At the rear of the arm is a stud that passes through a separate bushing that mounts to the chassis. This bushing can be changed separately to the control arm if needed. The arm uses ball joints to connect to the knuckle and the subframe. The ball joints allow the arm to move up and down freely while negating any lateral movement.
As the ball joints and rear bushings wear down, excess play will form in them. The excess play leads to a lack of stiffness, creating a vague softness in the suspension feel. Along with sloppy steering, the worn control arm bushings will put extra strain on the remaining suspension components.
What will it cost to replace the control arms on a BMW E36?
The cost of parts for the job comes in just under $270. For that, you’ll get every part required to do the job. For another $150, you can buy the special tool required to install the new rear bushings onto the control arms. If you choose not to buy the tool, you can take the arms and bushings to a local automotive shop and use their press to install the bushings.
The job isn’t particularly difficult and wouldn’t cost a shop a lot of time to complete it. Estimate to pay for around two hours of labor for a professional shop to replace the arms.
How long will it take to replace the control arms on a BMW E36?
The E36 chassis is getting up there in age, so many of the chassis’ has seen many miles. With perfect working conditions, the right tools, and old hardware that doesn’t fight being removed, the job can be completed in a couple of hours. Set aside an afternoon to give yourself time to deal with any possible hiccups along the way.

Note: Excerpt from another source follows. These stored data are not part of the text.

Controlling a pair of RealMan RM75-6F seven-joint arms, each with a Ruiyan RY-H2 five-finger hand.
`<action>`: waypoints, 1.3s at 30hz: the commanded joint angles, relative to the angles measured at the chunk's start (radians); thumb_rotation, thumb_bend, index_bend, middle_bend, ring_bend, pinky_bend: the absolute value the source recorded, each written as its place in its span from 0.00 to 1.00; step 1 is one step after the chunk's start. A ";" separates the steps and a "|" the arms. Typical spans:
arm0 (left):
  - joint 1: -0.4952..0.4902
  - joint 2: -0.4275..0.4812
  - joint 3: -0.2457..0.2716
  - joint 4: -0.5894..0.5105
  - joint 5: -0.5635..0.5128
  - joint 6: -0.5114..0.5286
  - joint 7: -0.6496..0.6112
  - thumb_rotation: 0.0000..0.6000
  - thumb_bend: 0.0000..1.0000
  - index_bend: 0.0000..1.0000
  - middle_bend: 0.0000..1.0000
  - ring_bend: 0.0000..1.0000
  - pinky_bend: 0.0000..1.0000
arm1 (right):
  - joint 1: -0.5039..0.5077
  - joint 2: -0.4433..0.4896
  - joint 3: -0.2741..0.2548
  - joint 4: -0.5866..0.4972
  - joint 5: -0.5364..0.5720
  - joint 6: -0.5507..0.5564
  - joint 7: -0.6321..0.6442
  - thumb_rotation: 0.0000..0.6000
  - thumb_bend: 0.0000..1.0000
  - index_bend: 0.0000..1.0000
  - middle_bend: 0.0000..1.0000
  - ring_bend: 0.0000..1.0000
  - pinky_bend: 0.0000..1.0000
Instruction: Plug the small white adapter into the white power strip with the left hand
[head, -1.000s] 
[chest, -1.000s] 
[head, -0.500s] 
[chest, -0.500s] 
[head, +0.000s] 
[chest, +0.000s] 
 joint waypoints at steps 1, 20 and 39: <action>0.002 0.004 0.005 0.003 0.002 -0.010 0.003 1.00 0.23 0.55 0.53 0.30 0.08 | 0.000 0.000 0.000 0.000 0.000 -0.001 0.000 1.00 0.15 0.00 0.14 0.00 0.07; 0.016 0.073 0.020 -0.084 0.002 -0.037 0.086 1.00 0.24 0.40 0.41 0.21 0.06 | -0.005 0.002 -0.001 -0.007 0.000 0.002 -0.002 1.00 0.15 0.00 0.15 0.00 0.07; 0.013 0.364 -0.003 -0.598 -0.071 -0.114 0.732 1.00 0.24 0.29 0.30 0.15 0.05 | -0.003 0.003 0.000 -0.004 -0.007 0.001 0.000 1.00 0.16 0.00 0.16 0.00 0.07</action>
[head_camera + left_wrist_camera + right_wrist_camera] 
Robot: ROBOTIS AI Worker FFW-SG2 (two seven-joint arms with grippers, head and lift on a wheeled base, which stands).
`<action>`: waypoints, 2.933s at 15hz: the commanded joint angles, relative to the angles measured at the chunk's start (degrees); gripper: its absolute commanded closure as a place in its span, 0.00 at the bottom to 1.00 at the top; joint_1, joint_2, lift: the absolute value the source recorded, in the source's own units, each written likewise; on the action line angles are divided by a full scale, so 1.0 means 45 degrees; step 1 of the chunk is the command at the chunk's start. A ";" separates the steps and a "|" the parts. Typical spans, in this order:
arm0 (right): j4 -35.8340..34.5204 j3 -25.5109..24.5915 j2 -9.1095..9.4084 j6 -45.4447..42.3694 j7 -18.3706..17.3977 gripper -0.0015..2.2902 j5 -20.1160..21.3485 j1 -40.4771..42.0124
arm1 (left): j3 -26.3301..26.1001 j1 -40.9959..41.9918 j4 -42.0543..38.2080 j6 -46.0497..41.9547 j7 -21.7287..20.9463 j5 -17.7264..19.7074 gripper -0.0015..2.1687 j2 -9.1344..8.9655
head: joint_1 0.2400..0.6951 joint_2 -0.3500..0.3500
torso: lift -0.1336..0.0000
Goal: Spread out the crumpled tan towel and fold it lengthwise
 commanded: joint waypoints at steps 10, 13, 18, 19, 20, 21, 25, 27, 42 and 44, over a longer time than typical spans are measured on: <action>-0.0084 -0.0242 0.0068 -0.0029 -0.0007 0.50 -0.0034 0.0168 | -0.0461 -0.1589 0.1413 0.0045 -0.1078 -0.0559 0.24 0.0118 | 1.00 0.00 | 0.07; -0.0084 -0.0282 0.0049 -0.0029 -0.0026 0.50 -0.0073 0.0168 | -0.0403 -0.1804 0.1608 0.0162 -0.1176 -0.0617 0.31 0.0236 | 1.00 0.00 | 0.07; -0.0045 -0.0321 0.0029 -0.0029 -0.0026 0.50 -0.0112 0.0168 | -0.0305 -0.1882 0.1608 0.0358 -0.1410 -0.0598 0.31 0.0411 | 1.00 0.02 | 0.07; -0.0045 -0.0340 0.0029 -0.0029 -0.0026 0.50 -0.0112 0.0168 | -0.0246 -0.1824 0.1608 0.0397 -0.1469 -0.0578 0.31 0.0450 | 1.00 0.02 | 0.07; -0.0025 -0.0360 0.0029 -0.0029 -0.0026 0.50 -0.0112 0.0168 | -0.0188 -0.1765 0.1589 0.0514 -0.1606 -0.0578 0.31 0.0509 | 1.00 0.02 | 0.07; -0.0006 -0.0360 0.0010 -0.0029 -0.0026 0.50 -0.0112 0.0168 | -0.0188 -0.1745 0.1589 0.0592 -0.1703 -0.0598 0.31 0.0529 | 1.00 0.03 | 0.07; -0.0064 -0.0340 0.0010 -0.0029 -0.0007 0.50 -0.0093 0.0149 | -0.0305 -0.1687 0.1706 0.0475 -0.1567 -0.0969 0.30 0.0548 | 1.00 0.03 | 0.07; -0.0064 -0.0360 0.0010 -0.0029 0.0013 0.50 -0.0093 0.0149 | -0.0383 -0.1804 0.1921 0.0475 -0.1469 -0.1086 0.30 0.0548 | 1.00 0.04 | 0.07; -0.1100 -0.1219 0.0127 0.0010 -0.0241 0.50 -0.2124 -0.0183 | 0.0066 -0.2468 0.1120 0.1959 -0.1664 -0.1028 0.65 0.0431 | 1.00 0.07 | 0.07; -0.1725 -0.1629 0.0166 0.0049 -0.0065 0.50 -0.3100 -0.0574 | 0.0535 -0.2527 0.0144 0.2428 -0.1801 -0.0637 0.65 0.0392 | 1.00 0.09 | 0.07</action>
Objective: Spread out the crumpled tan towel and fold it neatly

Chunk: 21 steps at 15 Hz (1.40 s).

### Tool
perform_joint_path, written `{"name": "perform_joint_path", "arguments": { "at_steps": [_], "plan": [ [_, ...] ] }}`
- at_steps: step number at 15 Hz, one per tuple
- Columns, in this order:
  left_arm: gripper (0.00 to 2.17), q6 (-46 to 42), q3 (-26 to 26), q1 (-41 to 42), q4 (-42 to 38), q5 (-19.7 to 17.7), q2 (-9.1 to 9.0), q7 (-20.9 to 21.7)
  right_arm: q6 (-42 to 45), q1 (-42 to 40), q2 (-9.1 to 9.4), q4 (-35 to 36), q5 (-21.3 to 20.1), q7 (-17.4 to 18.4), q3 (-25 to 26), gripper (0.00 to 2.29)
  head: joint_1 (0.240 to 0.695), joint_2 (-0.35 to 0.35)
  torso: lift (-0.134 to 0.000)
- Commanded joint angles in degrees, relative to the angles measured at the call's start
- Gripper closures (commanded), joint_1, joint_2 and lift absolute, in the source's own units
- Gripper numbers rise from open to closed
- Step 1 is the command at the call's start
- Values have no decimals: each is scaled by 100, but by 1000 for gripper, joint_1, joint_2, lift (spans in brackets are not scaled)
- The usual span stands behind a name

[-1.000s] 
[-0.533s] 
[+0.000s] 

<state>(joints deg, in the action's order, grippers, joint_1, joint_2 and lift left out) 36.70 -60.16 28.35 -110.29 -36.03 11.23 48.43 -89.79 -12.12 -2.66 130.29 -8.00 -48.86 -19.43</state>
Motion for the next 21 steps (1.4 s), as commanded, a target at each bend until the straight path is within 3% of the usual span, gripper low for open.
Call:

Tools required to replace the control arms on a BMW E36:
- Floor Jack
- Jack Stands
- 13mm Wrench
- 16mm Wrench
- 17mm Wrench
- 18mm Wrench
- 19mm Wrench
- 21mm Wrench
- 24mm Wrench
- 13mm Socket
- 16mm Socket
- 17mm Socket
- 18mm Socket
- 19mm Socket
- Pickle Fork (Ball Joint Separator)
- Torque Wrench
- BMW Control Arm Bushing Tool
Parts required to replace the control arms on a BMW E36:
- BMW Rear Control Arm Bushing (Left Side)
- BMW Rear Control Arm Bushing (Right Side)
- Lemforder Control Arm Kit
Steps required to replace the control arms on a BMW E36:
Step 1: Jack up the car and remove the wheels
Use a floor jack to raise the nose of the car. Place jack stands under the jack points behind the front wheels and lower the vehicle onto them. Use a 17mm socket to remove the lug nuts and then pull off the wheels.
Step 2: Remove the swaybar endlink
First, separate the sway bar endlink from the swaybar. Use a 16mm socket to remove the nut from the swaybar endlink while counter holding the link with a 16mm wrench.
Next, get under the control arm and remove the 16mm nut securing the swaybar endlink bracket to the arm. Removing the bracket and link as one piece will give you leverage if either the bracket nut or lower endlink bolt are corroded.
Step 3: Outer Ball Joint Removal
The outer ball joint nut is an 18mm from the factory. OE replacement parts, like Lemforder, may use a larger or smaller size, so have several wrenches handy. Use the correct size wrench, an 18 in our case, and remove the nut from the ball joint.
The nut will be on very tight, so the bigger the wrench, the easier the nut will come free. Use a rust penetrant if you live in an area where rust is typical. Space is tight, and leverage is key here.
Fit the ball joint separator between the knuckle and the ball joint. Hit the separator’s back with a hammer until it forces the ball joint out of the knuckle.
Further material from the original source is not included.